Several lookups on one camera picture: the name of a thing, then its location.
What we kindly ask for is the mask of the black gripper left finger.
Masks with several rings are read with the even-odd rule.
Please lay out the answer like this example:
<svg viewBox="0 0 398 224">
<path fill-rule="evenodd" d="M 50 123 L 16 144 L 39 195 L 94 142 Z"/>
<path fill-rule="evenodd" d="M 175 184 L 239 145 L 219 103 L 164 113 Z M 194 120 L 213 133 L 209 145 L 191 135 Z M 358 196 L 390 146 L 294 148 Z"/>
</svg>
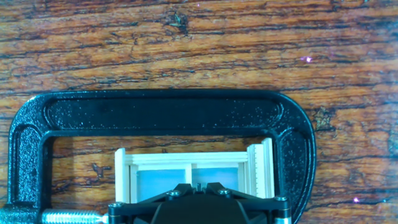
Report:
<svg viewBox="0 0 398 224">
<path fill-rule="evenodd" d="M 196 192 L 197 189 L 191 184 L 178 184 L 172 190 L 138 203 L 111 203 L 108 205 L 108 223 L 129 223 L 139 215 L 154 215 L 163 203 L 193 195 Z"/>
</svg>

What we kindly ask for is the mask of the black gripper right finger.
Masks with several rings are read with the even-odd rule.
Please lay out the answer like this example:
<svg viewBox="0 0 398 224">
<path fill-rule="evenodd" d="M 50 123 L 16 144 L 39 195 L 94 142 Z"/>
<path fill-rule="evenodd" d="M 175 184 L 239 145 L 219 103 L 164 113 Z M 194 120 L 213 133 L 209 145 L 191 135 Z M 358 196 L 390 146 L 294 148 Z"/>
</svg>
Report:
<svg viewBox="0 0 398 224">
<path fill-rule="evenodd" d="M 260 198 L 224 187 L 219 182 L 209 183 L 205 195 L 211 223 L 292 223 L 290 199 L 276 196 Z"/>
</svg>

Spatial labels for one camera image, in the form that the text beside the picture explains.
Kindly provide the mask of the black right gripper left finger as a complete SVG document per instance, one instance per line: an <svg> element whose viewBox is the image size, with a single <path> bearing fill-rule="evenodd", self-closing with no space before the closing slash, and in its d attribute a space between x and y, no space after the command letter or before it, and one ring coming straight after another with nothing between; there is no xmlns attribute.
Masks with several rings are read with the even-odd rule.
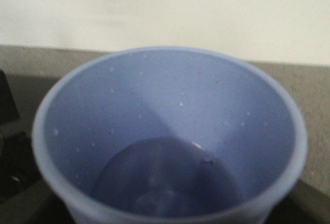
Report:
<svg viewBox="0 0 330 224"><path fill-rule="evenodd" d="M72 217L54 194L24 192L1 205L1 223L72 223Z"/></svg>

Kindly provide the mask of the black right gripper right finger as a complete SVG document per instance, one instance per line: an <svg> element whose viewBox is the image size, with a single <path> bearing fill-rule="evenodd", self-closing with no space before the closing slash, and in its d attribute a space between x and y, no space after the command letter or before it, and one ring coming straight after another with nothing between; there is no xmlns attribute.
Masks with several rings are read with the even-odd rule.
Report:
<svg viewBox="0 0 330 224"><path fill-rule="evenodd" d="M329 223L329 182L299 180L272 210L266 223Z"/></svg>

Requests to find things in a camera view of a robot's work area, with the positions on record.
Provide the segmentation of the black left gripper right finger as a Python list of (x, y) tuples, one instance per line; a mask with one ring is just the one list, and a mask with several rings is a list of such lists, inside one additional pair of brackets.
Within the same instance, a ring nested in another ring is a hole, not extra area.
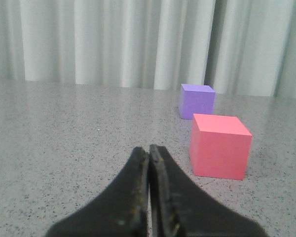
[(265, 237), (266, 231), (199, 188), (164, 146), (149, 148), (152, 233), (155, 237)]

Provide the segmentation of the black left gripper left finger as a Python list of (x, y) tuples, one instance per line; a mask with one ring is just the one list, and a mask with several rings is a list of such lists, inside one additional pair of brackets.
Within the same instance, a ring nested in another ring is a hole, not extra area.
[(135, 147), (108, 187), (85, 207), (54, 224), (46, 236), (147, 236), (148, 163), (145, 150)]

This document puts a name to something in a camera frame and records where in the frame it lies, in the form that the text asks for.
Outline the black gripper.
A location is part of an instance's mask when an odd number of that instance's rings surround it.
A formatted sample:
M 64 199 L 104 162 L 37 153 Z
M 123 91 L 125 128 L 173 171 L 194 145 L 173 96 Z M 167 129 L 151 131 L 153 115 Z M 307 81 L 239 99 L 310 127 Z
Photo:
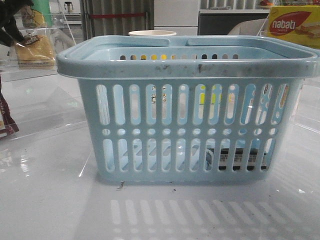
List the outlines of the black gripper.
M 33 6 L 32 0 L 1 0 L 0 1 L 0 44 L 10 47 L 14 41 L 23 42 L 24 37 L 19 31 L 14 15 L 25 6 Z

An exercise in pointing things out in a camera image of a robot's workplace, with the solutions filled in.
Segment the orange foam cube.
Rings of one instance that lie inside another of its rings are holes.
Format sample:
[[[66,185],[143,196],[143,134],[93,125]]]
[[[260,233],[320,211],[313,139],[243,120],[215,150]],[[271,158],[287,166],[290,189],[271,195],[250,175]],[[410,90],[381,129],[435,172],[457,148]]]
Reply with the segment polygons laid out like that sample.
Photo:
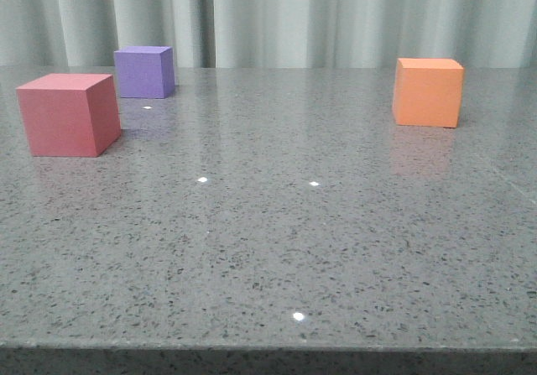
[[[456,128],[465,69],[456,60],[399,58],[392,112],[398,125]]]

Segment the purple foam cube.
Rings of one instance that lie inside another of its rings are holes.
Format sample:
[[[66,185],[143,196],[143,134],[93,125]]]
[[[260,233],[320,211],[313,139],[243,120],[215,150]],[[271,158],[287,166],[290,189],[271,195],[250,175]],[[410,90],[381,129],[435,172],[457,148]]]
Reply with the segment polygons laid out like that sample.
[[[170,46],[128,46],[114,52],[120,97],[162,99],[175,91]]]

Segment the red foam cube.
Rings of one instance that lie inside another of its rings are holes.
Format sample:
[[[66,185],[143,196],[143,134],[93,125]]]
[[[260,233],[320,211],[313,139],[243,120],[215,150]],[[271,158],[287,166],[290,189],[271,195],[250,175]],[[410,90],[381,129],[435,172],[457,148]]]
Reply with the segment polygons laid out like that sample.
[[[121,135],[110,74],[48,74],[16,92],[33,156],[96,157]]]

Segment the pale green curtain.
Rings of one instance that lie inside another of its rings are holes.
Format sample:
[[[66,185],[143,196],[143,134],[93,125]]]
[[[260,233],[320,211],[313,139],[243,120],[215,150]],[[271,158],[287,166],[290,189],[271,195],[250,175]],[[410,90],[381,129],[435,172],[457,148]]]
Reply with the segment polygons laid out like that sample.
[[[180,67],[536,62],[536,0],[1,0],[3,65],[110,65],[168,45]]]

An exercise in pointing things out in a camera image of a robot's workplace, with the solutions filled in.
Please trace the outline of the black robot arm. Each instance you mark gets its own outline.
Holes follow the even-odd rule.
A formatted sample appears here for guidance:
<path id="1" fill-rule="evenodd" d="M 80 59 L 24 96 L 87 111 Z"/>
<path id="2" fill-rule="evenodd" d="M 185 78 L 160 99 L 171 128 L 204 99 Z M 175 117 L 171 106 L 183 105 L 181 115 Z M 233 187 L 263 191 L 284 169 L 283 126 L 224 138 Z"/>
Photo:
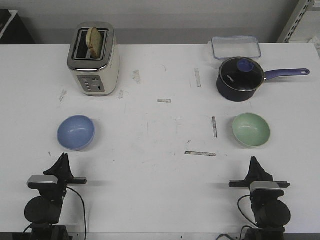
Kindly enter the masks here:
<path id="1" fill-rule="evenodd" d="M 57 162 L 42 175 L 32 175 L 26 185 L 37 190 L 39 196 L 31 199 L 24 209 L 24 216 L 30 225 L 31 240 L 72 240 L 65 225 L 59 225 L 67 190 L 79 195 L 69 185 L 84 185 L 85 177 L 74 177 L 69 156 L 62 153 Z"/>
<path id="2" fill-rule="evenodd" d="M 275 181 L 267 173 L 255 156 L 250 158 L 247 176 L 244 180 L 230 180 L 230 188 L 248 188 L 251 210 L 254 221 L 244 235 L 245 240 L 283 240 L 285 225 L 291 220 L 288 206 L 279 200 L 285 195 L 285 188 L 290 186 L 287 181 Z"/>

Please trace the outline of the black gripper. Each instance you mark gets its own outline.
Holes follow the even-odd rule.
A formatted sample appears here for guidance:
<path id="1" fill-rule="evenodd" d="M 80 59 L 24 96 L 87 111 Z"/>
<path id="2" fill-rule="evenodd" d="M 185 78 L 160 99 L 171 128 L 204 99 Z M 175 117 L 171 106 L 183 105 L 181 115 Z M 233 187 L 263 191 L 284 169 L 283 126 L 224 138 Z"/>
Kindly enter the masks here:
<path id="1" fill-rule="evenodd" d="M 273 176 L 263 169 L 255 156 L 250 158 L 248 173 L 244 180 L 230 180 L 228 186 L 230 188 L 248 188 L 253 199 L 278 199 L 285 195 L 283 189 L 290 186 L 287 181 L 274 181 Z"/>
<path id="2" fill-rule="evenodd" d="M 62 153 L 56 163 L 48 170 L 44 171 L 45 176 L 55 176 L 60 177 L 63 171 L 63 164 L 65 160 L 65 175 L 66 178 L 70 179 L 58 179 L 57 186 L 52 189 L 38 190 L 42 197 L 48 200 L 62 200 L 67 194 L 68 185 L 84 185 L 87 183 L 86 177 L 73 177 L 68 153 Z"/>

## Problem
Begin at the first line of the records and please reproduce every line exactly through the one containing "Spatial labels for", leaving all pictures out.

## Result
Several lookups on one camera picture: the name of a thing, then its location.
What we kindly ask for is the mask of the black gripper left finger.
Masks with several rings are read with the even-odd rule.
Please lay out the answer like this example:
<svg viewBox="0 0 398 224">
<path fill-rule="evenodd" d="M 50 123 L 16 144 L 39 195 L 94 142 Z"/>
<path fill-rule="evenodd" d="M 175 184 L 239 145 L 219 103 L 164 113 Z M 194 120 L 213 133 L 209 145 L 191 135 Z M 358 196 L 390 146 L 294 148 Z"/>
</svg>
Report:
<svg viewBox="0 0 398 224">
<path fill-rule="evenodd" d="M 196 192 L 197 189 L 191 184 L 178 184 L 172 190 L 138 203 L 111 203 L 108 205 L 108 223 L 129 223 L 139 215 L 154 215 L 163 203 L 193 195 Z"/>
</svg>

What we kindly ask for is the mask of the black gripper right finger.
Masks with several rings are read with the even-odd rule.
Please lay out the answer like this example:
<svg viewBox="0 0 398 224">
<path fill-rule="evenodd" d="M 50 123 L 16 144 L 39 195 L 94 142 Z"/>
<path fill-rule="evenodd" d="M 175 184 L 239 145 L 219 103 L 164 113 Z M 194 120 L 213 133 L 209 145 L 191 135 Z M 358 196 L 390 146 L 294 148 Z"/>
</svg>
Report:
<svg viewBox="0 0 398 224">
<path fill-rule="evenodd" d="M 260 198 L 224 187 L 219 182 L 209 183 L 205 195 L 211 223 L 292 223 L 290 199 L 276 196 Z"/>
</svg>

Spatial labels for one camera image, in the form that the text beside the picture explains.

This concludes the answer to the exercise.